▶ **TRY IT**: Once a line is found to contain "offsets", copy it out of the listing.

▶ **INFORMATION SUPPLIED**:

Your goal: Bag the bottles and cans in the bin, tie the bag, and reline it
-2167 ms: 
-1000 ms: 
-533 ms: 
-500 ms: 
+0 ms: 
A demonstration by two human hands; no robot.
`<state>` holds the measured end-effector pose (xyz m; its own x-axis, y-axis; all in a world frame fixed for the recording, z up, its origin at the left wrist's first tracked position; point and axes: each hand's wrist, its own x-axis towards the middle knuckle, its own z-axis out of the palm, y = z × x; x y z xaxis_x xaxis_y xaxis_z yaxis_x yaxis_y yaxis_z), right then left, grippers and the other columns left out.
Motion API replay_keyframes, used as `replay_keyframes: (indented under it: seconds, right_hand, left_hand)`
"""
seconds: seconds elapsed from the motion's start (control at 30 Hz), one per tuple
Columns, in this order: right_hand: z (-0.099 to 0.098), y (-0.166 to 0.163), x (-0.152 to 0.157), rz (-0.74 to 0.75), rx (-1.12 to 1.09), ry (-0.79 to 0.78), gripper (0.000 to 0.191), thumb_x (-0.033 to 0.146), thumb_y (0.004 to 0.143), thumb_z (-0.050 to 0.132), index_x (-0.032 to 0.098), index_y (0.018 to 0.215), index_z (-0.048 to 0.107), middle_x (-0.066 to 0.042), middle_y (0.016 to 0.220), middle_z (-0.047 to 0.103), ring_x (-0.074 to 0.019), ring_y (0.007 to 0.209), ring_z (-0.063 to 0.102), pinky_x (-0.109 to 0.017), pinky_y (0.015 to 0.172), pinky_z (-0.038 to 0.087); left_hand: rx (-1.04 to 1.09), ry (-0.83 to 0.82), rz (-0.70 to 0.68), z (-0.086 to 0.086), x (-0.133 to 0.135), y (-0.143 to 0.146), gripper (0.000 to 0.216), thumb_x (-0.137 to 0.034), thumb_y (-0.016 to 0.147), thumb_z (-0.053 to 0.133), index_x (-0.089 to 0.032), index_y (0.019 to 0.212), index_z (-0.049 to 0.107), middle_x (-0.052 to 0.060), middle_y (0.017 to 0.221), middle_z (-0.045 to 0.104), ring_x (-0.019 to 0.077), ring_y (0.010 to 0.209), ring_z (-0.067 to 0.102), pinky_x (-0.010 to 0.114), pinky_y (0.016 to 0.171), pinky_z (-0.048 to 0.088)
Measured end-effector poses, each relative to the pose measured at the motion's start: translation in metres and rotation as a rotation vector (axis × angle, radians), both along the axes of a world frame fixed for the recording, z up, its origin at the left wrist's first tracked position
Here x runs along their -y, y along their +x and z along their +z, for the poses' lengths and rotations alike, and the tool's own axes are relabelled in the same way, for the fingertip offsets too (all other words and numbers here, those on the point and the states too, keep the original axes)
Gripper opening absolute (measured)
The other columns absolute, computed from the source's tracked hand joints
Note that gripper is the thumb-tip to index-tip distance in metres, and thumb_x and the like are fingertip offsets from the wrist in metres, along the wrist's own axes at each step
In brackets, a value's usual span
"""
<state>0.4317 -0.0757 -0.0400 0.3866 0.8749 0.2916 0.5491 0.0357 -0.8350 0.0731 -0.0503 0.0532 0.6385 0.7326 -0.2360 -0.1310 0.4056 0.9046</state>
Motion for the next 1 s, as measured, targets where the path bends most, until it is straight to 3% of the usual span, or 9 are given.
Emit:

▶ **EXERCISE SOLUTION**:
Here x runs along their -y, y along their +x and z along their +z, for the poses' lengths and rotations alike, and the tool's own axes are relabelled in the same way, for the fingertip offsets too (all other words and numbers here, those on the point and the states too, keep the original axes)
Note that gripper is the thumb-tip to index-tip distance in metres, and thumb_x and the like are fingertip offsets from the wrist in metres, along the wrist's own axes at each step

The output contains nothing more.